### Exercise description
Copy out each line of the entries where the word "looks" is present.

### Material provided
--- START ---
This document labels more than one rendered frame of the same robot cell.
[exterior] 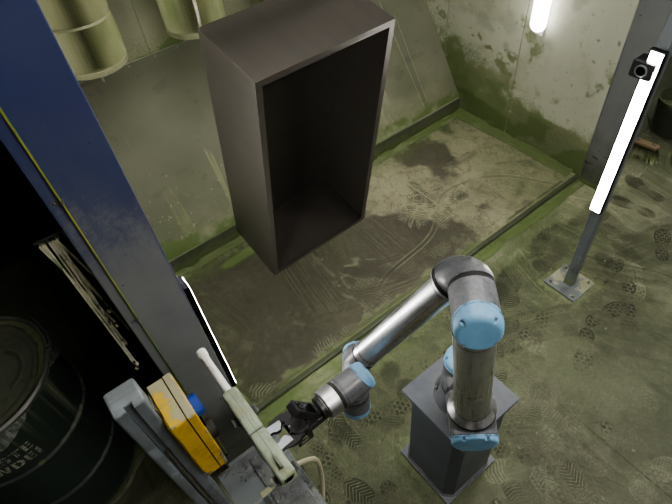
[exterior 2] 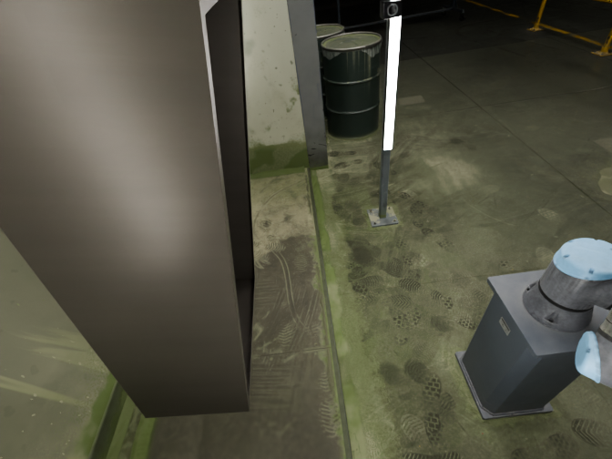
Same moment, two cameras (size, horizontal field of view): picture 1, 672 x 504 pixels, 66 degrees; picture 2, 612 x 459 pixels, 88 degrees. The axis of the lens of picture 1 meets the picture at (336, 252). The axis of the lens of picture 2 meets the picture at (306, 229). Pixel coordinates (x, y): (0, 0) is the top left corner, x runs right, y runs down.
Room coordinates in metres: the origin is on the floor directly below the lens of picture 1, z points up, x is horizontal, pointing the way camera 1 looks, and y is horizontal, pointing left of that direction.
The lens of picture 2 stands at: (1.20, 0.48, 1.66)
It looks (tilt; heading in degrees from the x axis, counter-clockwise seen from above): 43 degrees down; 305
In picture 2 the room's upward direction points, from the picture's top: 10 degrees counter-clockwise
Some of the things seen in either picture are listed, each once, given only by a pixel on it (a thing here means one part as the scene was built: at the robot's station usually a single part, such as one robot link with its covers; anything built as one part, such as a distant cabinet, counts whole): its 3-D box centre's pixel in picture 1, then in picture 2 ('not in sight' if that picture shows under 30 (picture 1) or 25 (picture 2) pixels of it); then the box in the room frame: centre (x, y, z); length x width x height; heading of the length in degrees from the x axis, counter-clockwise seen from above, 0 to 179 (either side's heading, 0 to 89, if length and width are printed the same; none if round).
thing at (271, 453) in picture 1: (246, 420); not in sight; (0.66, 0.32, 1.05); 0.49 x 0.05 x 0.23; 32
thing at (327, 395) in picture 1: (327, 401); not in sight; (0.68, 0.08, 1.07); 0.10 x 0.05 x 0.09; 32
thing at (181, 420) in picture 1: (188, 427); not in sight; (0.49, 0.36, 1.42); 0.12 x 0.06 x 0.26; 32
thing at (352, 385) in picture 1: (351, 384); not in sight; (0.72, 0.00, 1.07); 0.12 x 0.09 x 0.10; 122
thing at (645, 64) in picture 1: (645, 67); (390, 8); (1.73, -1.28, 1.35); 0.09 x 0.07 x 0.07; 32
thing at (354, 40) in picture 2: not in sight; (351, 42); (2.52, -2.65, 0.86); 0.54 x 0.54 x 0.01
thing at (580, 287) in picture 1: (569, 282); (382, 216); (1.73, -1.32, 0.01); 0.20 x 0.20 x 0.01; 32
--- END ---
### Written solution
Room coordinates in metres: the origin is on the floor directly below the lens of picture 1, z points up, x is horizontal, pointing the way camera 1 looks, and y is horizontal, pointing left of that direction.
It looks (tilt; heading in degrees from the x axis, counter-clockwise seen from above): 43 degrees down; 305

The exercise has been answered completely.